Когда муза плачет - страница 4



– Увы, в наше время анатомические театры запрещены, – Лилибет разводит руками.

Женщина подходит к столу и проводит по его поверхности. Сотни пылинок взмывают вверх и начинают хаотичный танец в солнечных лучах, которые не просто собираются в одном месте, но и загадочным образом кружат, подчиняясь невидимому потоку. Лилибет присаживается на холодный мрамор и внимательно смотрит на студентов. Женщина словно находится под мощной лампой.

– Правда, удивительный свет! Архитектор этого корпуса, Герман Холмгрем13, очень долго не мог найти рационального решения для создания именно этого помещения. Он несколько месяцев бился над проектом, но всё было безрезультатно. В своих дневниковых записях он вспоминал, что безумие преследовало его, он сходил с ума, пытаясь найти решение для дополнительного освещения. Понимаете причину?

– Университет продавал билеты в анатомические театры!
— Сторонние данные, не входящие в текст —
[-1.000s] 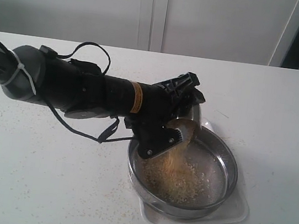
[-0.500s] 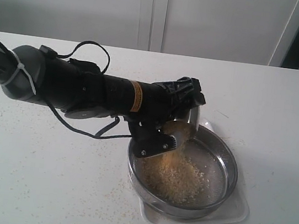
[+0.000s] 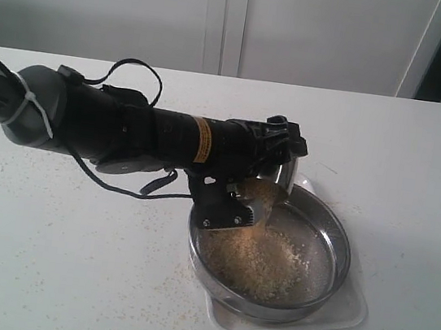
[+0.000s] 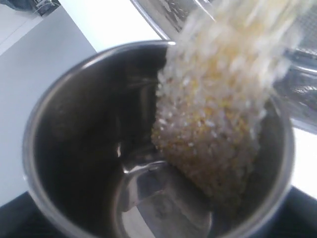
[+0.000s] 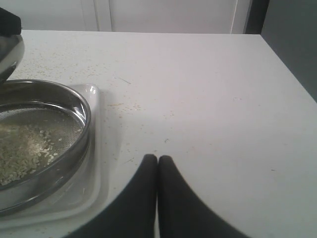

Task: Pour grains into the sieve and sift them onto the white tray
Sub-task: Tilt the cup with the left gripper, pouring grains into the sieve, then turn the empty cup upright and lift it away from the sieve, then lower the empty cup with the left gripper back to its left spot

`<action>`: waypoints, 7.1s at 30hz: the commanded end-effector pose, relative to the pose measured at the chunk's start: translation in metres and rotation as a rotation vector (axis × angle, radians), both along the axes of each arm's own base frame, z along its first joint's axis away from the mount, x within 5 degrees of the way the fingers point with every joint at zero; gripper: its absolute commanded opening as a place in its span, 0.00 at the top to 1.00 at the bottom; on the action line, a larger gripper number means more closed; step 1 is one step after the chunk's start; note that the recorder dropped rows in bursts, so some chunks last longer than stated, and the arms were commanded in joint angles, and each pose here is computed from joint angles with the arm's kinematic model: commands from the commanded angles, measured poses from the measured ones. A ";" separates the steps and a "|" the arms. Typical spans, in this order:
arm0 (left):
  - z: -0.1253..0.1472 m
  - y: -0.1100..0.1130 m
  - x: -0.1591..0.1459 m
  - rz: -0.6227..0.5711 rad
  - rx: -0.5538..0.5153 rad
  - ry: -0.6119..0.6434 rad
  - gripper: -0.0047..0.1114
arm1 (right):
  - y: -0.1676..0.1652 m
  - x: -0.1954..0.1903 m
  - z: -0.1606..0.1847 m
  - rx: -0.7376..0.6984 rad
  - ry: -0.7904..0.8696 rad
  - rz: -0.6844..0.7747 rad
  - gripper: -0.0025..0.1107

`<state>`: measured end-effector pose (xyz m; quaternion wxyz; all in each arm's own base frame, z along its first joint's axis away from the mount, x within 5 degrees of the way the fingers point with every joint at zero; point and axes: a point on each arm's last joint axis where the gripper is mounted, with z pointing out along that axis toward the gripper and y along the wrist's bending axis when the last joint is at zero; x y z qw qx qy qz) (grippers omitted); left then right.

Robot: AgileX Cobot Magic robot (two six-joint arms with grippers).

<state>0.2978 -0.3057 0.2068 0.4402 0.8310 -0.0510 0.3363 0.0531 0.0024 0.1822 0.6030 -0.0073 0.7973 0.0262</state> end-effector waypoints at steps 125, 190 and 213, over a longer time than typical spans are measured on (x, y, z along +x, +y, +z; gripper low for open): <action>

– Да, всё верно. Это был отличный бизнес, и он требовал зевак, желающих на это смотреть. На одного студента-медика приходилось трое любопытных. Вскрытия растягивались на 8 часов, а в иных случаях – на несколько дней. Для таких целей требовалось хорошее освещение. Вечером это были факелы, свечи, потом газовые лампы. Днём – естественный свет. Но как собрать эти скудные лучи? Это казалось неразрешимой задачей. Герман сомневался в своём таланте архитектора.

– Но как ему удалось? –выкрикнул кто-то.

– В дневниках есть запись, что во время одной из прогулок он познакомился с юношей удивительной красоты. Архитектор сравнивал его с Аполлоном Бельведерским .

Лилибет взяла свой блокнот и зачитала: «Это дитя словно знало о всех моих проблемах и переживаниях. Едва я начинал говорить или думать, как он завершал мою мысль. Он был внимательный и кроткий, словно сам ангел спустился ко мне. Он попросил посмотреть чертежи, я принёс их на следующий день. Он быстрыми размашистыми движениями начертил непонятные линии, а после велел встретить три рассвета. Он ушёл от меня, но словно поселился в моей голове. Я не ослушался, и на исходе третьего рассвета на меня снизошли видения, и я понял, зачем эти линии, я прозрел… Его голос сейчас всегда со мной, он говорит: «Это место для удивительных людей, учёных. Они изменят мир, они – наша надежда». Я не питаю более самолюбие. Я не самый великий архитектор. Я лишь только могу создавать, если сам творец разрешит».

Лилибет отложила блокнот. На самом деле она знала этот текст наизусть, но, чтобы не привлекать лишнего внимания, смотрела на чистые листы – в лучшем случае, или список продуктов – в худшем, и имитировала чтение. Её феноменальная память и так выступала постоянной темой для спекуляций не только среди студентов, но и коллег.

– Что думаете? – она обратилась к студентам.

– У него была шизофрения?

– Да, он придумал воображаемого друга. Шизофреники бывают гениальны.

– Да, гениальность и шизофрения коррелируют.

Студенты выдвигали свои предположения.

– А Вы что думаете? – один из студентов обратился к Лилибет.

– Хороший вопрос, – она улыбнулась и склонила голову, – я не могу ответить на этот вопрос прямо сейчас, – женщина медлила. – Сандро Боттичелли14, работая над своим знаменитым полотном «Венера и Марс», – она подошла к одной из студенток и, взяв её блокнот с изображением этого шедевра, подняла над головой и показала, мягко добавив: – Это если кто-то не знает, как это выглядит. Экономлю ваше время, не нужно искать в Интернете.